Researchers ID Body's 'Quality Control' Regulator for Protein Folding
Published:16 Oct.2024    Source:University of Massachusetts Amherst
DNA may be the master blueprint for life, but it is of proteins that we're built. While many of them are structurally simple, there are approximately 7,000 proteins that must be made in a cell's secretory pathway and will be either dispersed throughout the cell or secreted to the extracellular space in order to perform their essential functions. Senior authors Daniel Hebert, professor of biochemistry and molecular biology at UMass Amherst, and Lila Gierasch, distinguished professor of biochemistry and molecular biology and chemistry at UMass Amherst, along with co-author, Kevin Guay, a graduate student in the molecular cellular biology program at UMass Amherst, had shown in previous research that UGGT acts as a "gatekeeper" by reading carbohydrate tags, called N-glycans, embedded into the protein to determine whether or not the protein is correctly folded.
 
Using an AI model called AlphaFold2, Williams and his co-authors predicted that the protein Sep15 forms a complex helical shape that looks something like a catcher's mitt, and that this mitt perfectly matches a complementary site on the UGGT enzyme.

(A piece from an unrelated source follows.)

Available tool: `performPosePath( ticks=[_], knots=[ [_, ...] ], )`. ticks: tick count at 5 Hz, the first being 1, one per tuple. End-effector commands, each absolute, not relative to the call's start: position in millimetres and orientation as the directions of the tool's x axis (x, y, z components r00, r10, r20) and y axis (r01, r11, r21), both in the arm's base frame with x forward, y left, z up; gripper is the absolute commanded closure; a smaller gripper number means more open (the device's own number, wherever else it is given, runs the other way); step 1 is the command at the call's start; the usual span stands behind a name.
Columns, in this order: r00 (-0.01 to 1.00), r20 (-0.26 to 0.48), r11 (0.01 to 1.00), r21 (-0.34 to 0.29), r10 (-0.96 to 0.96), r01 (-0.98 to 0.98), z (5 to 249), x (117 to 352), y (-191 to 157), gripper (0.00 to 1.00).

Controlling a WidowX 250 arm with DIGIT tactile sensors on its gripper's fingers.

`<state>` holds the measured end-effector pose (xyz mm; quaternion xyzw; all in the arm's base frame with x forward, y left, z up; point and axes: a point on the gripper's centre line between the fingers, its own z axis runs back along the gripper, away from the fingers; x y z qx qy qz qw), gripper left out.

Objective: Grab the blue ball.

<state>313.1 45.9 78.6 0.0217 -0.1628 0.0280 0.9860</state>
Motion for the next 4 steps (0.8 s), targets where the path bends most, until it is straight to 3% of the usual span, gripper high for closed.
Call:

The specific site where SEP15 and UGGT bind is also where UGGT reads the N-glycan code that tells it whether or not a protein is correctly folded. To test their AlphaFold2-generated prediction, the research team designed an experiment using recombinant DNA re-engineering of UGGT to interrupt its binding to Sep15 -- and, indeed, the modified UGGT failed to form a complex with Sep15. "The complexity of the proteins we are studying allows higher forms of life to function," says Gierasch, "but the complexity of those proteins also means that they're more prone to misfolding errors, and misfolding errors can have catastrophic consequences if the quality control process fails."
 
Though there is still a great deal of basic research to be done, the team's research sets the stage for novel drug therapies that target the Sep15/UGGT interface. "This is an untapped pharmaceutical area," says Hebert, "and Williams's research has moved us in the right direction for eventual treatment." This research was supported by the National Institutes of General Medical Sciences and facilitated by the availability of instrumentation in the UMass Amherst Institute for Applied Life Sciences.